In 1911, George Haigh, a rag grinder, wife Jane and their four children, all aged between 16 and 36 years, were living in a three-roomed home at 13, Happy Land, Ossett. Their three girls were working as rag sorters and George William was a rag grinder for a mungo manufacturer.
George William Haigh’s army service record has not survived, but it is known that he enlisted at Ossett, and that he embarked for France on the 13th April 1915.
The 1st/4th Battalion of KOYLI was formed in August 1914 at Wakefield and was part of the 3rd West Riding Brigade, West Riding Division. They moved on mobilisation to Doncaster and then in November 1914 to Gainsborough. The battalion moved again to York in February 1915 for training and on the 12th April 1915, they landed at Boulogne.
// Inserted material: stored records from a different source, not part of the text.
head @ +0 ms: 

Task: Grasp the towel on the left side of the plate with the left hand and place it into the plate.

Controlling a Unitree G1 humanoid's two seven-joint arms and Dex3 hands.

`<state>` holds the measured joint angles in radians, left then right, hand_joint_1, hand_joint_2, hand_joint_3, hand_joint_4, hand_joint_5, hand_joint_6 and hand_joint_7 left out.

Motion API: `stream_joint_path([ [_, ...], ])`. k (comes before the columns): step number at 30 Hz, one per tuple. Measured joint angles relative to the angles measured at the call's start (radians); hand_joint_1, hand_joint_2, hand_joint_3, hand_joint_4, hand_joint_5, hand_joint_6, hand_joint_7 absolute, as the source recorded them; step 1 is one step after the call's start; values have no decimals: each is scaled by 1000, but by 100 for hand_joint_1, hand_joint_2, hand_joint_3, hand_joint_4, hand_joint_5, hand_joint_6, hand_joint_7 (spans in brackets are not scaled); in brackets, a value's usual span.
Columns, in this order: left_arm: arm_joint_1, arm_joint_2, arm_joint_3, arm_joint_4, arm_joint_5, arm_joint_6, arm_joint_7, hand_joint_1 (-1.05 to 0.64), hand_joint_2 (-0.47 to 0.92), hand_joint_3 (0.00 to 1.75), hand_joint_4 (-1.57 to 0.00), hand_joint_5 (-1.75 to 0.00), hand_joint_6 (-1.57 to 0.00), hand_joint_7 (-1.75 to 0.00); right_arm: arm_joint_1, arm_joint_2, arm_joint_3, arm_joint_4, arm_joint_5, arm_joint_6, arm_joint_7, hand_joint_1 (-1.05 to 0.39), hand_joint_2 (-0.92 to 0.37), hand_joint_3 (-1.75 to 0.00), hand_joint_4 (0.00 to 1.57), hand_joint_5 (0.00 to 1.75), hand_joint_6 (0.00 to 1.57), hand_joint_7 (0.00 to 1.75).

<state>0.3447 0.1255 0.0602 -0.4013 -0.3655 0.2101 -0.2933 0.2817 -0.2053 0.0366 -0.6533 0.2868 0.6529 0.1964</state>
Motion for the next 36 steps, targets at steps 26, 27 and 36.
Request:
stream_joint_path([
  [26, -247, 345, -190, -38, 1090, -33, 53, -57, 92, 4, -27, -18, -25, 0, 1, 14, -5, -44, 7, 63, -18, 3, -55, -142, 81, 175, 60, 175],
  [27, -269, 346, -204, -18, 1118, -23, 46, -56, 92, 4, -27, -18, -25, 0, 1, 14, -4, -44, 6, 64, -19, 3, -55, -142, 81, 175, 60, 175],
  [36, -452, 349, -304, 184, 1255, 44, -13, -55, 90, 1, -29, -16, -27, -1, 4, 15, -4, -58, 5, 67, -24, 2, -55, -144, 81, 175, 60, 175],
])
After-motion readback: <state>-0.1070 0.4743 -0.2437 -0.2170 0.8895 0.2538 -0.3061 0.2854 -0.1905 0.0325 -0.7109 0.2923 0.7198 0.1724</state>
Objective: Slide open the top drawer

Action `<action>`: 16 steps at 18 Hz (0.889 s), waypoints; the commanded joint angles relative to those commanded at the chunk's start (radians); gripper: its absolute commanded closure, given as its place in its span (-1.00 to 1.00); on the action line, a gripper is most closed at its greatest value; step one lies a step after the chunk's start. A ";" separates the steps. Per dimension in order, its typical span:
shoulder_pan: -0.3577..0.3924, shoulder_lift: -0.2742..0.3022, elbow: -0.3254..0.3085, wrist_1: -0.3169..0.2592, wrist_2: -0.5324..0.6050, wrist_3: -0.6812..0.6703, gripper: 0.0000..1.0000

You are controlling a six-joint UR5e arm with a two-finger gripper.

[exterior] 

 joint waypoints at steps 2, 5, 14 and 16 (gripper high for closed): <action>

On the 15th May 1915 the formation became 148th Brigade, 49th (West Riding) Division.
The 1st/4th Battalion of KOYLI were in trenches in the Ypres-Boesinghe Line in early December 1915 and Private Haigh was reported as killed on the 2nd December 1915. The Battalion "War Diary" gives details:
1.12.1915: Battalion in Brigade Reserve. Relieved 5th Y & L in Front Line (Skipton Road position)
2.12.1915: Very quiet night. Enemy machine guns and snipers rather active.
3.12.1915: Very quiet night. Enemy sent a number of heavy shells behind our lines and also shelled Skipton Road.
It seems likely that Private Haigh was killed by a German sniper on the 2nd of December 1915, although his death is not listed in the Battalion War Diary. Another Ossett soldier, Private Harvey Grace, also in the 1st/4th Battalion of KOYLI also died from wounds on the 4th December 1915 when located in the same trenches as Private George Haigh. Did the same German sniper kill both Ossett men?
George William Haigh was posthumously awarded the British and Victory medals and, to recognise his overseas service before 31st December 1915, the 1914/15 Star.
Private George William Haigh was killed in action on the 2nd December 1915, aged 21 years, the son of George and Jane Haigh of 13 Happy Land, Ossett and is buried at grave reference I.A.32. at Bard Cottage Cemetery,1 Ieper, West-Vlaanderen, Belgium. The Cemetery is located on the Diksmuidseweg road (N369) in the direction of Boezinge.
For much of the First World war, the village of Boesinghe (now Boezinge) directly faced the German line across the Yser canal. Bard Cottage was a house a little set back from the line, close to a bridge called Bard's Causeway, and the cemetery was made nearby in a sheltered position under a high bank. Burials were made between June 1915 and October 1918 and they reflect the presence of the 49th (West Riding), the 38th (Welsh) and other infantry divisions in the northern sectors of the Ypres Salient, as well as the advance of artillery to the area in the autumn of 1917.
After the Armistice, 46 graves were brought in to Plot VI, Row C, from the immediate area, including 32 from Marengo Farm Cemetery (this was located a few hundred metres to the south of Bard Cottage, on the same side of the road. It was used from June 1915 to August 1916).
There are now 1,639 Commonwealth casualties of the First World War buried or commemorated in this cemetery. 39 of the burials are unidentified but special memorials commemorate three casualties known to be buried among them.